150 years of cooperative banking in Poland
new NBP collector coins
On Thursday, 23 February 2012, the National Bank of Poland is putting into circulation two coins commemorating 150 years of cooperative banking in Poland with the face values of 10 zł, struck in silver, and 2 zł, struck in Nordic Gold.
The obverse of the 10 złoty coin features an image of the state emblem of the Republic of Poland and a stylised image of a fragment of the building of the Cooperative Bank in Brodnica. The reverse shows coins and banknotes and a chain of people holding hands, in semicircle.

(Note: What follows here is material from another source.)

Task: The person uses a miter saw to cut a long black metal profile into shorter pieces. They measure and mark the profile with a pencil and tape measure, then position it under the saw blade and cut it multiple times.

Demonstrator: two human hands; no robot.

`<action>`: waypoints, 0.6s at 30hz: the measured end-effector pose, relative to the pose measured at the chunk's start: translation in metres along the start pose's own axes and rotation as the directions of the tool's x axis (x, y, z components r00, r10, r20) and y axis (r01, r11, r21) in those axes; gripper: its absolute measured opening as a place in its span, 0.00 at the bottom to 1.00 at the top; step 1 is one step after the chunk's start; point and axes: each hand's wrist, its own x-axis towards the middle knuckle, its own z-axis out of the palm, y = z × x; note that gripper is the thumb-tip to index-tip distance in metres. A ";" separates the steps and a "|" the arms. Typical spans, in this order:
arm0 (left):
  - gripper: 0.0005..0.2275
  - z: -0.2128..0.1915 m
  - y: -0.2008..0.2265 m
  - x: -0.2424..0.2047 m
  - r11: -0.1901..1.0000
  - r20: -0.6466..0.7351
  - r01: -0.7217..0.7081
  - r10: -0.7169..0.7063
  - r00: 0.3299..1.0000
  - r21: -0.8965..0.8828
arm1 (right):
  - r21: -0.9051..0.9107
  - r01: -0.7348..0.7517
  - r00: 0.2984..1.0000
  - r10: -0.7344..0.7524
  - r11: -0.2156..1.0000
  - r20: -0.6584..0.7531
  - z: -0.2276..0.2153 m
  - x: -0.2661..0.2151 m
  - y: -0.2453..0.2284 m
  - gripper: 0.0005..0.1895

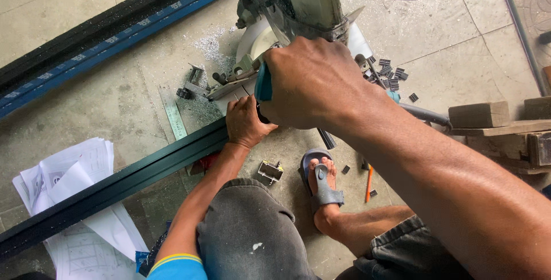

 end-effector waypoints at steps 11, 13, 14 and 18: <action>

The central motif of the reverse side of the 2 złoty coin is an ear of grain. Other graphic elements include a pile of banknotes and a stack of coins as well as a stylised image of human silhouettes holding hands. The coins have been designed by Dominika Karpińska-Kopeć, while the traditional obverse of the 2 złoty coin has been designed by Ewa Tyc-Karpińska. The mintage of the silver coin is 40 thousand pieces and the Nordic Gold coin – 700 thousand pieces.
The coins will be put into circulation on 23 February 2012. As of this date the two złoty coins may be obtained at par value at the NBP regional branches. The silver coins have been sold at an auction in the Kolekcjoner service at the price of 96 złoty per coin. They will be soon be offered for sale at this price at the NBP regional branches and in the Kolekcjoner online shop.
More information on auctions, including images and descriptions of collector coins, can be found at the online service website www.kolekcjoner.pl (under the Auctions tab) and www.NBP.pl website (under the Banknotes and coins tab) at the following address:
All coins issued by the NBP, including collector items, are legal tender in Poland.
- First Polish savings and lending cooperatives were established during the Partitions of Poland, and therefore, they differed in terms of their development and organizational forms. They were, however, united under one goal – to combine efforts in the fight against usury on the basis of self-help and to retain Polish ownership of assets.
- The Loan Society for Industrialists from the city of Poznań is believed to have been the first Polish savings and credit cooperative. Amongst the oldest cooperatives are the Lending Societies in Brodnica and Gołub, which continue to carry out their business as cooperative banks.
- Cooperative banking extensively contributed to the development of Polish economy in the inter-war period. It was also an institutional vehicle for preserving the national identity in some regions of the Second Polish Republic.
- At present around 570 cooperative banks – affiliated in two banking groups – meet the regulatory requirements applying to credit institutions in Poland. They offer modern financial services through the widest network of branches (almost 4000 outlets).